### Work request
This task calls for the lines below starting at the one containing "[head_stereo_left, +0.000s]" and ending at the one containing "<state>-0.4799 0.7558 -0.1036", repeated exactly with both ends kept and pictures left out.

### Data extract
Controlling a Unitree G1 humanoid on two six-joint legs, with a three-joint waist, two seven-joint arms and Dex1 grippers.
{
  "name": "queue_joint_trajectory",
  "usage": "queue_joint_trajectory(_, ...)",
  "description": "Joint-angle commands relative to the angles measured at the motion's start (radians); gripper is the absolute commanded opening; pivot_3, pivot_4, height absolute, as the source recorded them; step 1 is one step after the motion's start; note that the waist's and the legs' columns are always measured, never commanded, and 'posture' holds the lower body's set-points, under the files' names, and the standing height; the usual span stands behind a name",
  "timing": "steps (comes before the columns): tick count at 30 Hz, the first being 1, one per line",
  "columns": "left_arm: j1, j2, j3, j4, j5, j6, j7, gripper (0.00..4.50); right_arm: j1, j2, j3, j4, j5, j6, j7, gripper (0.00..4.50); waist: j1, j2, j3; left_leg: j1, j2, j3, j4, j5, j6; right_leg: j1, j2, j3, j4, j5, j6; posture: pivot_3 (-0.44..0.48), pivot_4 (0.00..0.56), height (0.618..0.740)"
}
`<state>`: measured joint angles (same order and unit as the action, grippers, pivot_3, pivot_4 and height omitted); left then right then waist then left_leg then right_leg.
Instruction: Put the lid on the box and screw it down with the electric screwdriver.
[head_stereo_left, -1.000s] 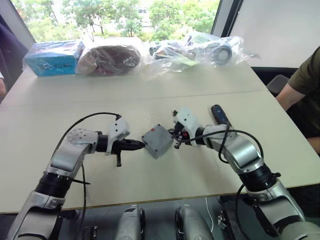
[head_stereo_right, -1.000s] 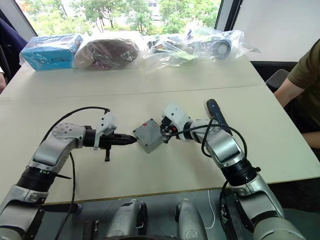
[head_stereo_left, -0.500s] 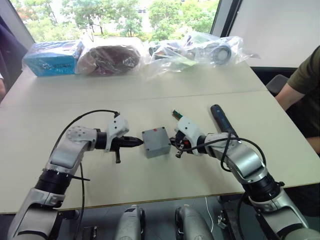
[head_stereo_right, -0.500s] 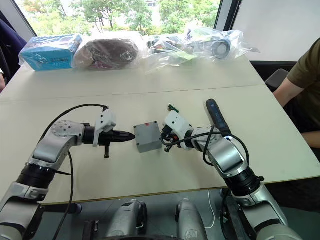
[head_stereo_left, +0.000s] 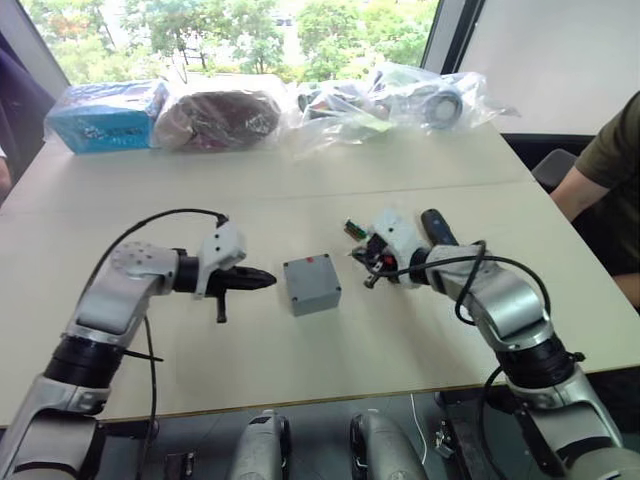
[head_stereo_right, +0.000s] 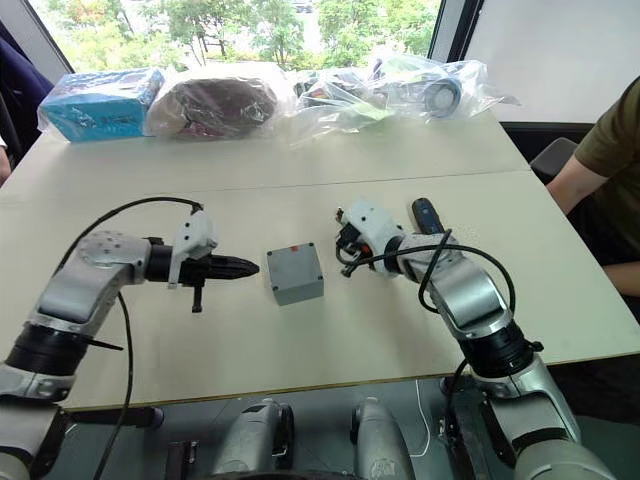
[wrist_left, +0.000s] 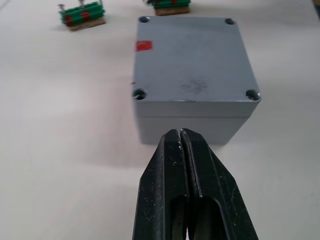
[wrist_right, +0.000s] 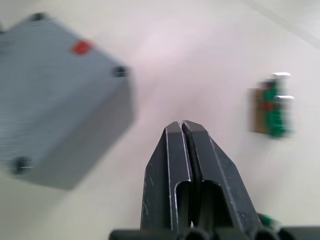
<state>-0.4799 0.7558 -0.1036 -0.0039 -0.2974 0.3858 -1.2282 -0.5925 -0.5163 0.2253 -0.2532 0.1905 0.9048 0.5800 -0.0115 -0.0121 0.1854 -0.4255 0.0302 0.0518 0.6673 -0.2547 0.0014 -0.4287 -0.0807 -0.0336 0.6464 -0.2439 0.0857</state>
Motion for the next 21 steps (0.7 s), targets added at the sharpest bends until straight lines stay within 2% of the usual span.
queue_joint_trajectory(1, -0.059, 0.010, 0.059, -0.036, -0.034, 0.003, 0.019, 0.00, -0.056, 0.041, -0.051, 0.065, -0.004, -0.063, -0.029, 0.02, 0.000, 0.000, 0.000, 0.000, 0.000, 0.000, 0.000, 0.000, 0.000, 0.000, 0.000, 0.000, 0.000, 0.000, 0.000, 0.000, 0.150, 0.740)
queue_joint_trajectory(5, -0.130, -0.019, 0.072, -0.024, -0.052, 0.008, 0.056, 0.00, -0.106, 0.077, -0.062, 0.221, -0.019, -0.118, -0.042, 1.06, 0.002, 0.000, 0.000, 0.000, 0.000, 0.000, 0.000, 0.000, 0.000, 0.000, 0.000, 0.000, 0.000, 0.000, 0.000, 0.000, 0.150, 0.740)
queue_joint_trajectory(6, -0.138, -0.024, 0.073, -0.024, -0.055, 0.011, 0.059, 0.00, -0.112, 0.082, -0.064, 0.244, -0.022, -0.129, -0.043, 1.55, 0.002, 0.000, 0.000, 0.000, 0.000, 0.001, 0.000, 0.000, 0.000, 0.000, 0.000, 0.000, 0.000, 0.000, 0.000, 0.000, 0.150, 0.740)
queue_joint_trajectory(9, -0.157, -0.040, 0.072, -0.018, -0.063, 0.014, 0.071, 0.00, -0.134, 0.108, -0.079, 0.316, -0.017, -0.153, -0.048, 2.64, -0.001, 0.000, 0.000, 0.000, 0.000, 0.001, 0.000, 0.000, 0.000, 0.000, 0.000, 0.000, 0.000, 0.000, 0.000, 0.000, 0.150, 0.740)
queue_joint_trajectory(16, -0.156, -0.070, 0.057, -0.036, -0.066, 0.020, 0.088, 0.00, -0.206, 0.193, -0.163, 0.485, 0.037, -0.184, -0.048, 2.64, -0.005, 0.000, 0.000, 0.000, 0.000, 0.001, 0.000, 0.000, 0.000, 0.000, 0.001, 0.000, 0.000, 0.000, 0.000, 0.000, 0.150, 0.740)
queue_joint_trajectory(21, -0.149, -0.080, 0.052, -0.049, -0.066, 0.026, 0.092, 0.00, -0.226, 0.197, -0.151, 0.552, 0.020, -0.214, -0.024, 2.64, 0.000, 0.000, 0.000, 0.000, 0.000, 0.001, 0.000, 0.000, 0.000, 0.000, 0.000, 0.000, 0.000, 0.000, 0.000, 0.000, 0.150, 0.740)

### Response below
[head_stereo_left, +0.000s] 
[head_stereo_right, +0.000s] 
[wrist_left, +0.000s] 
[wrist_right, +0.000s] 
<state>-0.4799 0.7558 -0.1036 -0.0039 -0.2974 0.3858 -1.2282 -0.5925 -0.5163 0.2253 -0.2532 0.1905 0.9048 0.5800 -0.0115 -0.0121 0.1854 -0.4255 0.0302 0.0518 0.6673 -0.2547 0.0014 -0.4287 -0.0807 -0.0336 0.6464 -0.2439 0.0857</state>

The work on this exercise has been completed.